Analog to digital converters| RedEngine

Analog to digital conversion is the process of transforming the signal from the analog domain to the digital domain. This process could take place at baseband, as is the case of the direct conversion receivers, or at an intermediate frequency (IF) or low IF depending on the requirements and consequently on the receiver architecture pursued by the designers.

Why do we need analog to digital data conversion?

All the real-world signals are analog signals. And our computers work with digital data. Therefore, the processing of analog data using a microcontroller or microprocessor needed to be converted to digital form.

Some more advantages of data in digital form are

  • Digital data has a great advantage when storage is necessary. For example, music when converted to digital form can be stored more compactly and reproduced with greater accuracy and clarity than is possible when it is in analog form.
  • Noise (unwanted voltage fluctuations) does not affect digital data nearly as much as it does analog signals.

Different types of analog-to-digital converters

1. Dual Slope ADC

  • A dual-slope ADC(DS-ADC) integrates an unknown input voltage(Vin) for a fixed amount of time (Tint), then de-integrates(Tdeint) using a known reference voltage (Vref) for a variable amount of time.
  • The advantage of this architecture over the single-slope is that the final conversion result is insensitive to errors in the component values. That is, any error introduced by a component value during the integrated cycle will be canceled out during the de-integrate phase.

2. Flash ADC

  • An N-bit flash ADC consists of 2exponent N -1 parallel comparators that are all clocked simultaneously.
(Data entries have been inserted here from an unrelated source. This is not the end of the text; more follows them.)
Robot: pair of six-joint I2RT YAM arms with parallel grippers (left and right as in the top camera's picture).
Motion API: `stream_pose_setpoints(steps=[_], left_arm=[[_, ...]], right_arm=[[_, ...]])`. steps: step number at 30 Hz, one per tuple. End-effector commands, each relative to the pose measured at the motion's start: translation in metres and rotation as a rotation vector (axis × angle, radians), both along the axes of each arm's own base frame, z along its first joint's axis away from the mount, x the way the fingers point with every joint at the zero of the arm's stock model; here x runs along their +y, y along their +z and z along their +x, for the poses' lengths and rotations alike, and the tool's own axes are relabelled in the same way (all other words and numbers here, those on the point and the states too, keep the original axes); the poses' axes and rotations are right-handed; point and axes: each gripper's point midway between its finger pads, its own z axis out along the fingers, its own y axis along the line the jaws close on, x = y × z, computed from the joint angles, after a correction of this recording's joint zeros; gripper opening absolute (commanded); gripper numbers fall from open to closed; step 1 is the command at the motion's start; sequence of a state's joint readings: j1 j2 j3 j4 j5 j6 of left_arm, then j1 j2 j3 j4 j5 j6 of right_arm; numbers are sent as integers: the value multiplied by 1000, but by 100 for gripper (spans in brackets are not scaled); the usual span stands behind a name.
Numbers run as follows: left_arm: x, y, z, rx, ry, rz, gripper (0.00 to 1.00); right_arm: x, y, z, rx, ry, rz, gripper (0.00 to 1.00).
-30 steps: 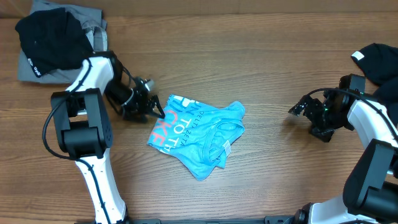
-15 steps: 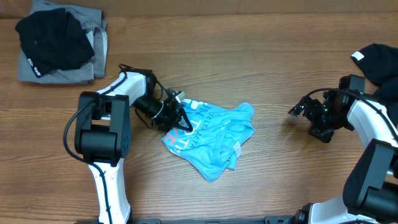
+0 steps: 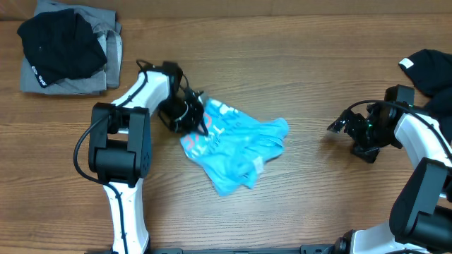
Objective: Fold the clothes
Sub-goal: 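Carry the folded shirt with the left gripper to the top-left clothes stack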
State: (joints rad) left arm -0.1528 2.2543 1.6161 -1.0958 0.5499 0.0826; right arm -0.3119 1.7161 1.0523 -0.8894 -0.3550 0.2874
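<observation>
A light blue T-shirt (image 3: 236, 144) with white lettering lies crumpled on the wooden table (image 3: 296, 204), left of centre. My left gripper (image 3: 198, 117) is at the shirt's upper left edge, shut on the cloth, which bunches up toward it. My right gripper (image 3: 337, 125) rests low at the right side of the table, well away from the shirt and holding nothing. Its jaws are too small and dark here to tell their state.
A pile of black and grey clothes (image 3: 67, 49) sits at the far left corner. A black garment with a white label (image 3: 431, 67) lies at the far right edge, behind the right arm.
My left gripper has moved a little up and away from me along the shirt's left edge. The shirt has shifted with it and bunched narrower. The right arm has not moved.
First my left arm reached across the crumpled shirt, gripper at its right side. Then the gripper was at the shirt's upper left and the lettering showed. Later it was low at the left edge, and now it holds that edge slightly higher. The right arm stayed still.
</observation>
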Motion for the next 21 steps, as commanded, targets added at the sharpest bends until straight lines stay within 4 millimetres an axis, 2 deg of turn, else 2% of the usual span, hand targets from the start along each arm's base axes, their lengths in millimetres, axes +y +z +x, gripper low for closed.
stream_pose_setpoints(steps=[1, 6, 7, 8, 12, 15, 18, 21], left_arm=[[48, 0, 56, -162, 32, 256, 10], [83, 30, 105, -333, 68, 413, 8], [98, 40, 122, -394, 94, 468, 6], [104, 43, 129, -420, 106, 487, 6], [126, 52, 153, -510, 157, 554, 4], [154, 62, 173, -585, 229, 646, 4], [169, 75, 183, -626, 266, 679, 4], [182, 96, 195, -674, 311, 716, 4]], right_arm=[[0, -3, -4, 18, 6, -2, 100], [1, -3, -7, 27, 6, 1, 100], [1, -3, -7, 28, 6, 2, 100], [1, -3, -7, 29, 6, 2, 100], [2, -3, -9, 37, 6, 5, 100], [3, -3, -13, 56, 6, 11, 100], [4, -3, -17, 71, 6, 16, 100], [4, -3, -17, 71, 6, 16, 100]])
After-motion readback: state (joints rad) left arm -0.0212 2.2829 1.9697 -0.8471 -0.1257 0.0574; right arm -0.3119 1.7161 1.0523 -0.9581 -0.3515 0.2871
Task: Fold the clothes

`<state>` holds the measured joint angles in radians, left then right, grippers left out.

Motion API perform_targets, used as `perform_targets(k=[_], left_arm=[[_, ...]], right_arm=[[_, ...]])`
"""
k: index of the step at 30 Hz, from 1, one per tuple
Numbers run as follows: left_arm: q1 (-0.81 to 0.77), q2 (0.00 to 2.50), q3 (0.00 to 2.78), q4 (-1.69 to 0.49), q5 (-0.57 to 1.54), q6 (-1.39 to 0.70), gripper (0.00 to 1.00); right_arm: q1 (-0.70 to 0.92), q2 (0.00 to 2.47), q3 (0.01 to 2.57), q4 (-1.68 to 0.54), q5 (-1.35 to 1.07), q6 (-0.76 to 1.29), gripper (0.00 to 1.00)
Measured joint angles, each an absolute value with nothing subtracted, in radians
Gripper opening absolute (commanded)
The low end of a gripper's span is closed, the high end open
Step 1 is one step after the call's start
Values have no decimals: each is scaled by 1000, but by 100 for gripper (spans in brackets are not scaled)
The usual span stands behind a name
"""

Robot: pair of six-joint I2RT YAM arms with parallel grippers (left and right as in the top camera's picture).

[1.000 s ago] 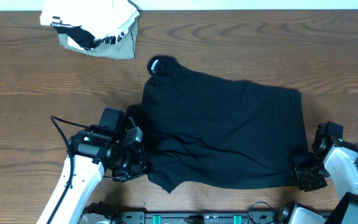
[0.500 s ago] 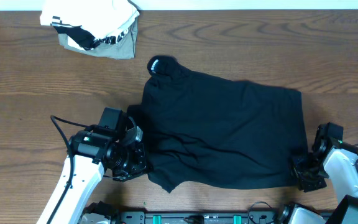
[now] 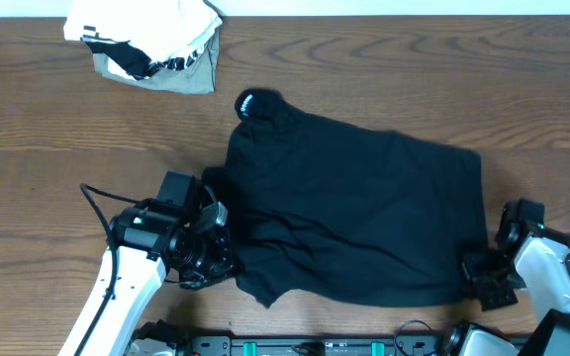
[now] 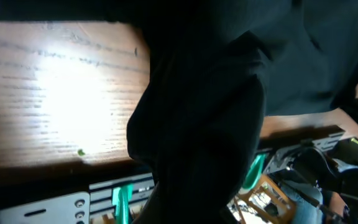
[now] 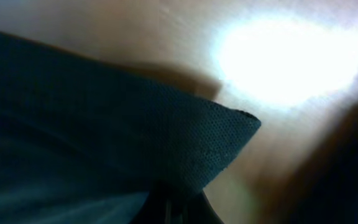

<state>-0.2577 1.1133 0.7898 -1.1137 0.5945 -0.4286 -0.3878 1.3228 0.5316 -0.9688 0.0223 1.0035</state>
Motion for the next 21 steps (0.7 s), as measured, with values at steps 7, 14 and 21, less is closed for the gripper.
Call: perform_targets(k=[7, 14, 21], left_arm=[[-258, 1108, 817, -1174, 665, -426, 6], [-258, 1064, 833, -1180, 720, -422, 6], [-258, 1062, 834, -1084, 734, -422, 7]], right_arm=[[-388, 1329, 646, -1143, 39, 1003, 1], [-388, 1329, 765, -1232, 65, 1003, 2], [-388, 1329, 845, -1230, 73, 1003, 2]])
All the comparators simultaneously compare the input with their corresponding reference voltages. If the input voltage is larger than a reference voltage, then the corresponding comparator generates a logic output of 1(high); otherwise, the logic output is 0(low).

The outputs of the comparators connected between the low and high reference voltages give rise to a series of 1s transitioning to a series of 0s. This pattern is called a thermometer code. The thermometer-to-binary encoder generates the final binary output.

  • All comparators operate at one clock cycle making it ideal for high-speed application.
  • But as the number of bits increases, the number of comparators increases exponentially making area and power inefficient.

3. Subranging  and Two-step ADCs

  • Subranging and Two-step architecture was introduced as a solution to the problem of flash architecture.

In subranging or two-step ADC, a high-resolution conversion task is divided between two ADCs with lower resolution that operate sequentially.

The coarse ADC operates with a full-scale range and resolves the MSBs from the sampled input voltage. The DAC generates a quantized reference level according to the MSBs. Next, the DAC output is subtracted from the sampled input voltage, generating a residue voltage. Finally, the fine ADC in the second stage, operating with a subrange of the full-scale range, resolves the LSBs from the residue voltage.

  • Using this architecture reduces the number of comparators to large extent.
  • But it also has some drawbacks such as the second stage must wait for the first stage conversion and the residue generation, therefore there is inevitable latency in the final digital output.

Non-ideality of DAC can introduce errors in LSBs.

4. Successive Approximation Register ADCs

  1. Full analog-to-digital conversion in a SAR ADC is performed over multiple clock cycles. The reference voltage of the comparator is generated by a DAC that has a resolution equal to the SAR ADC resolution, and that is controlled by the digital SAR logic. The first clock cycle is generally dedicated to sampling the input. In the first cycle after the sampling, the DAC output is set to VFS/2, such that the comparator compares the sampled voltage with the middle reference level, resolving the first MSB. Depending on the comparator’s output after each comparison, the SAR logic sets the DAC input bits to generate the appropriate reference voltage for the next comparison. The process continues until the last bit is resolved.
  2. SAR ADCs are power efficient because they do not use large power-consuming components such as opamp.
  3. But, their conversion speed is limited due to the large number of conversion cycles required for a full analog-to-digital conversion.

5. Pipelined ADCs

  • Pipelined ADC architectures combine the concept of two-step analog-to-digital conversion with a pipelining technique to extend high-resolution operation to higher conversion rates. After sampling, the first stage starts to generate its corresponding output bits. It also generates the residue voltage and amplifies it to full-scale to be delivered to the next stage. This operation continuously occurs in all of the subsequent stages. While the current stage is converting a sample, the preceding stage is processing the next sample. The last few LSBs in the final stage of a pipelined ADC are generally resolved by a low-resolution flash ADC.
  • Its advantage is that the final digital output code is generated at the same conversion as that of one pipelined stage.